He succeeded his father in 1551. At the beginning of the reign of Elizabeth I, he is said to have held a minor position in the royal household.

He was elected Member of Parliament for Westbury in 1559, likely through his family connection to the Blounts. However he was primarily a local official. By 1559 he was a Justice of the Peace for Oxfordshire and escheator for Berkshire and Oxfordshire. From September 1559 to February 1565 he was receiver-general for Bedfordshire and Buckinghamshire, and also later served as a commissioner for sewers in Buckinghamshire, and commissioner of musters in Oxfordshire.

It has been conjectured from the language of his will that he shared the Puritan sympathies of his brother, George.
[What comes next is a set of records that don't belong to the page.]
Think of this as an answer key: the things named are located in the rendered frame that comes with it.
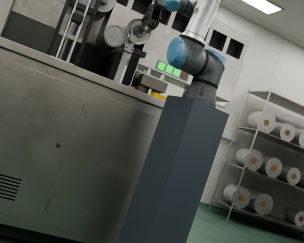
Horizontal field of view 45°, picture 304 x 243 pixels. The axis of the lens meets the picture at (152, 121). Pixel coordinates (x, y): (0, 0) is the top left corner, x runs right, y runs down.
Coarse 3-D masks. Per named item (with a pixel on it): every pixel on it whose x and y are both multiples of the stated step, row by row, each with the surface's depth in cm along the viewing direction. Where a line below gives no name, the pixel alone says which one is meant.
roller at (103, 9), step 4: (112, 0) 204; (100, 4) 202; (108, 4) 203; (112, 4) 204; (100, 8) 202; (104, 8) 203; (108, 8) 203; (100, 12) 203; (104, 12) 203; (108, 12) 210; (96, 16) 215; (100, 16) 215; (96, 20) 225
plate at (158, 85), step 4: (140, 76) 212; (144, 76) 208; (148, 76) 209; (140, 80) 209; (144, 80) 208; (148, 80) 209; (152, 80) 210; (156, 80) 211; (132, 84) 225; (136, 84) 218; (140, 84) 212; (144, 84) 208; (148, 84) 209; (152, 84) 210; (156, 84) 211; (160, 84) 212; (164, 84) 212; (152, 88) 210; (156, 88) 211; (160, 88) 212; (164, 88) 212; (160, 92) 215; (164, 92) 213
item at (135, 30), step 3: (135, 27) 206; (138, 27) 207; (135, 30) 207; (138, 30) 207; (144, 30) 208; (135, 33) 207; (138, 33) 208; (141, 33) 208; (138, 36) 207; (141, 36) 208
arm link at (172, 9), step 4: (164, 0) 180; (168, 0) 176; (172, 0) 175; (176, 0) 175; (180, 0) 179; (184, 0) 180; (168, 4) 177; (172, 4) 177; (176, 4) 177; (180, 4) 180; (184, 4) 180; (168, 8) 178; (172, 8) 178; (176, 8) 179; (180, 8) 181; (184, 8) 181; (180, 12) 183
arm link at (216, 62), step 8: (208, 56) 151; (216, 56) 153; (208, 64) 150; (216, 64) 152; (224, 64) 155; (200, 72) 151; (208, 72) 152; (216, 72) 153; (208, 80) 152; (216, 80) 153
He made his last will on 18 December 1575, and died 18 January 1576. The will was proved the following June. In it he appointed his widow, Joyce, as his sole executrix, with Thomas Wilson and Edward Denton as overseers. He left legacies of £20 to the poor and marriage portions of £200 apiece to his four younger daughters. The Queen later intervened in the administration of Carleton's estate on behalf of his 'poor widow' in connection with some land in Brightwell Baldwin. Joyce Carleton was still living in 1606, when she was mentioned in a letter from John Chamberlain to Sir Dudley Carleton.

He was buried in the parish church of St Bartholomew at Brightwell Baldwin, where a monument to him and to his first wife, Anne, names his son, John, and daughter, Joyce, by his first marriage.

==Marriages and issue==
He married firstly Anne Peryent (d. 3 April 1562), daughter and coheir of Thomas Peryent of Digswell, Hertfordshire, by whom he had a son and two daughters:

- John Carleton, who died without issue.
- Elizabeth Carleton, who married Anthony Berners of Thoby, Essex.
- Joyce Carleton, who according to one source married a husband surnamed Plumsted; however according to McClure she married Edward Denton.
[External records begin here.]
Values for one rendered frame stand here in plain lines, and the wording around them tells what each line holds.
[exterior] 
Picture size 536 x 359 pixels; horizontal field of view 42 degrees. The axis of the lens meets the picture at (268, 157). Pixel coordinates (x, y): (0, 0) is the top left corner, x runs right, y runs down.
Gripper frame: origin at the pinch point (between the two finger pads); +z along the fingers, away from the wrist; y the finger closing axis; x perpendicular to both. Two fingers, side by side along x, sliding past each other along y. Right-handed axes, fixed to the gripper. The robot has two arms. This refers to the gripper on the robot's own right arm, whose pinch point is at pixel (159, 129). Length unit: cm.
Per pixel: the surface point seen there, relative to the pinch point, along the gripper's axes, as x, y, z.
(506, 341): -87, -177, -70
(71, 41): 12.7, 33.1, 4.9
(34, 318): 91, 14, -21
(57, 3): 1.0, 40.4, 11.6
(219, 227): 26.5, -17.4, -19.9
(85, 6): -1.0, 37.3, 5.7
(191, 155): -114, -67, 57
He married secondly Joyce Goodwin, widow of Robert Saunders of Flore, Northamptonshire, and daughter of Sir John Goodwin of Winchendon, Buckinghamshire, by whom he had two sons and four daughters:

- George Carleton of Huntercombe, Oxfordshire, eldest son and heir, who married firstly Elizabeth Brockett, daughter and heir to Sir John Brocket, and secondly Katherine Harrison (d. October 1619), widow of Thomas Spyer of Huntercombe, and daughter of Thomas Harrison (d. 25 February 1603) of East Court by his second wife, Katherine Chamberlaine.
- Dudley Carleton, 1st Viscount Dorchester.
- Elizabeth Carleton, who married Alexander Williams and resided at Cripplegate.
- Bridget Carleton, who married Hercules Underhill of Idlicote, Warwickshire. Underhill sold New Place in Stratford-upon-Avon to William Shakespeare.
- Alice Carleton, who was a close friend of John Chamberlain, who left her substantial bequests in his will, and may have intended to marry her. She accompanied her brother, Sir Dudley Carleton, to Venice while he was ambassador there.
- Anne Carleton (d. October 1606), who married John Dove, Doctor of Divinity, rector of St Mary Aldermanbury.